Вчера я разыскал наконец могилу.[75] Когда ищешь ее робко, то ее и в самом деле невозможно найти, я ведь не знал, что это могила твоих родственников по материнской линии, да и прочесть надписи можно, только если внимательно к ним наклоняться, – золото почти совсем осыпалось. Я долго стоял там, могила очень красивая, такая несокрушимо-каменная, правда, совсем без цветов, но к чему это обилие цветов на могилах, я никогда этого не мог взять в толк. Несколько разноцветных гвоздик я положил на самый краешек края. На кладбище мне было много лучше, чем в городе, и ощущение это долго сохранялось, по городу я шел, как по кладбищу.
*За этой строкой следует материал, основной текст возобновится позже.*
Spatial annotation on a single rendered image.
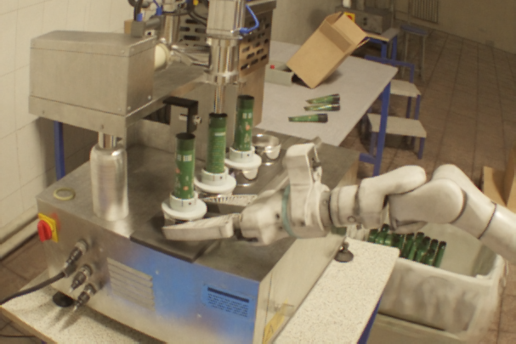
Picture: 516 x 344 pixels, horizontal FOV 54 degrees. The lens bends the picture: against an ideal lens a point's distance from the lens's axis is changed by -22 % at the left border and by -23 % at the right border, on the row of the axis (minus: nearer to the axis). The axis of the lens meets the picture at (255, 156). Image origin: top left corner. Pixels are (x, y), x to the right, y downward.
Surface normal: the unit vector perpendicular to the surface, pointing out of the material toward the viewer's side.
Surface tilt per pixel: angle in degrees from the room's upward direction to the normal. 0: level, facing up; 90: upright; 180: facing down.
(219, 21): 90
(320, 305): 0
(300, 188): 72
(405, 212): 100
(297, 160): 89
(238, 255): 0
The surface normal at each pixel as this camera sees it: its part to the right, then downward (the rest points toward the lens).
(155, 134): -0.39, 0.33
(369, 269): 0.07, -0.91
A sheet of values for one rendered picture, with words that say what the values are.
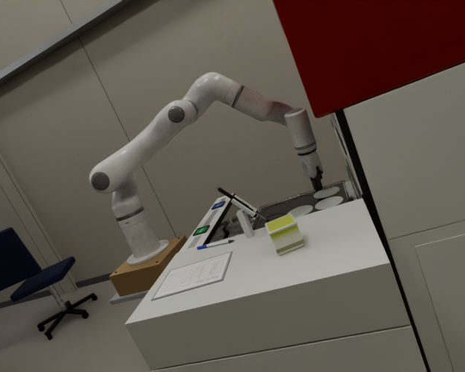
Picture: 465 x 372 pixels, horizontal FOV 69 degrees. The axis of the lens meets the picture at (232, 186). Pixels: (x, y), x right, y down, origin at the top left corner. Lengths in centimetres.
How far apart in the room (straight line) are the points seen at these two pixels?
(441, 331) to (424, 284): 17
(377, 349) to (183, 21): 292
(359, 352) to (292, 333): 14
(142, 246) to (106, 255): 296
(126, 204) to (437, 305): 113
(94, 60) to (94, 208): 160
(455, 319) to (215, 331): 74
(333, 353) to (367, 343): 8
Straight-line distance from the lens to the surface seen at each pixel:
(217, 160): 327
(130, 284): 145
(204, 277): 91
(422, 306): 122
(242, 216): 100
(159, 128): 129
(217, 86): 127
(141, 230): 143
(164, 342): 92
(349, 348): 83
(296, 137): 129
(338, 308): 76
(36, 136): 434
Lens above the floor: 134
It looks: 12 degrees down
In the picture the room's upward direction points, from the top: 23 degrees counter-clockwise
Еничек – это твой младший брат?

Вправду ли ты здорова? На карточке из Ной-Вальдегга ты выглядишь явно больной, там это, конечно, преувеличено, но все-таки лишь преувеличено. Настоящей твоей фотографии я так и не имею. На одной стоит аристократически утонченная, хрупкая, опрятная девочка, которую уже совсем скоро, через год-два, заберут из монастырского пансиона (уголки губ, правда, слегка поникли, но это лишь от утонченности и набожной кротости), а вторую фотографию хоть сейчас на пропагандистский плакат: «Вот как нынче живут в Вене». Между прочим, на этой второй фотографии ты опять ужасно напоминаешь мне моего загадочного первого друга; когда-нибудь я тебе о нем расскажу.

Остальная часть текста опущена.